You may use graphical method to solve the equation, hence, you need to sketch the graph of the function `y = x^3 + 3x^2 -x` and `y = 1` and you need to check if they intersect each other such that:

Notice that the line `y=1` intersect the curve `y=x^3 + 3x^2 -x` three times, for `x in (-3.5 ; -3), ` `x in (-1 ; 0)` and `x in (0.5 ; 1).`

**Hence, evaluating the solutions to the given equation yields `x_1 in (-3.5 ; -3), x_2 in (-1 ; 0)` and `x_3 in (0.5 ; 1).` **

x^3 + 3x^2 - x - 3 = 0

x^2 (x + 3) - 1 (x+3) = 0

(x^2 - 1)(x+3)=0

x^2 = 1 or x = -3

x= 1, -1, -3.

`x^3+3x^2-x-1=0`

`(x^3+3x^2)(-x-1)`

`x^2(x+3)-1(x+1)`

`(x^2-1)` `(x+3)` `(x+1)` set the parentheses equal to 0 and solve

`x= 1` `x=-1` `x=-3`

but that is not analytical solution !

the right equation is x^3 + 3x^2 -x - 1 = 0.
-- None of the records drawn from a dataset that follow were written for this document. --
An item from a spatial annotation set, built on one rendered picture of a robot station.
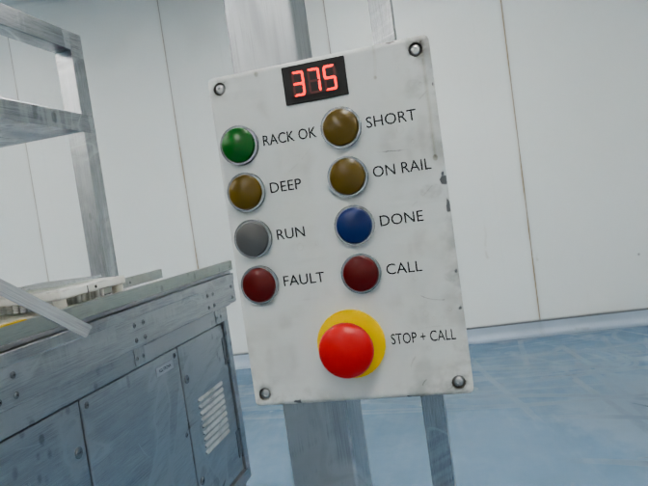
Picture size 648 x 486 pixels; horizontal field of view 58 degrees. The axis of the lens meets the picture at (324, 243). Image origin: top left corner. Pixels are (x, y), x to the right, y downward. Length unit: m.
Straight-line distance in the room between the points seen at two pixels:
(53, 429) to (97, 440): 0.15
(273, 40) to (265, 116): 0.09
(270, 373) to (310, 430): 0.09
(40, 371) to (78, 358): 0.11
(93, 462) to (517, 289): 3.29
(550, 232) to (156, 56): 3.04
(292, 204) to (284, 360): 0.12
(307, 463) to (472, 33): 3.90
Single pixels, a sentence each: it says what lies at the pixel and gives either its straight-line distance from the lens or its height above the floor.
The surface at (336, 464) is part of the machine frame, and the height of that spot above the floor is 0.82.
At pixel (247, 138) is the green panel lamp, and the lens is 0.45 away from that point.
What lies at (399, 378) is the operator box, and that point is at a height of 0.91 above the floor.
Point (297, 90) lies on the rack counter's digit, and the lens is 0.44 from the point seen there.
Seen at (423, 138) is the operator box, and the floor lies 1.08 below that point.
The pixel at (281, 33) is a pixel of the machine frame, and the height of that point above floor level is 1.20.
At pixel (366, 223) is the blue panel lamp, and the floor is 1.03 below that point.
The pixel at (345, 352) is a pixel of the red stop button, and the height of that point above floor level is 0.94.
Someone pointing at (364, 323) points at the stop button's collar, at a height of 0.96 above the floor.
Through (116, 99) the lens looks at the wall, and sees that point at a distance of 4.63.
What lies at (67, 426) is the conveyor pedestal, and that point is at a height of 0.67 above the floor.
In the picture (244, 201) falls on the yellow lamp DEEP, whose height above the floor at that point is 1.06.
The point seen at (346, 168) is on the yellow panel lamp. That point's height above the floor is 1.07.
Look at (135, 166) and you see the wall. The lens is 4.52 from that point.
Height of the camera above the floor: 1.04
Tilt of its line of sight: 3 degrees down
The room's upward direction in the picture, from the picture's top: 8 degrees counter-clockwise
is it x^3 + 3x^2 -x - 1 = 0 or x^3 + 3x^2 - x - 3 = 0 ?

if the second one then it will have a close-form solution:

x^3 + 3x^2 - x - 3 = 0

=> x^2 (x + 3) -(x+3) = 0

=> (x^2 - 1)(x+3)=0

either x^2 = 1 or x = -3

so solutions are:

x= 1, -1, -3.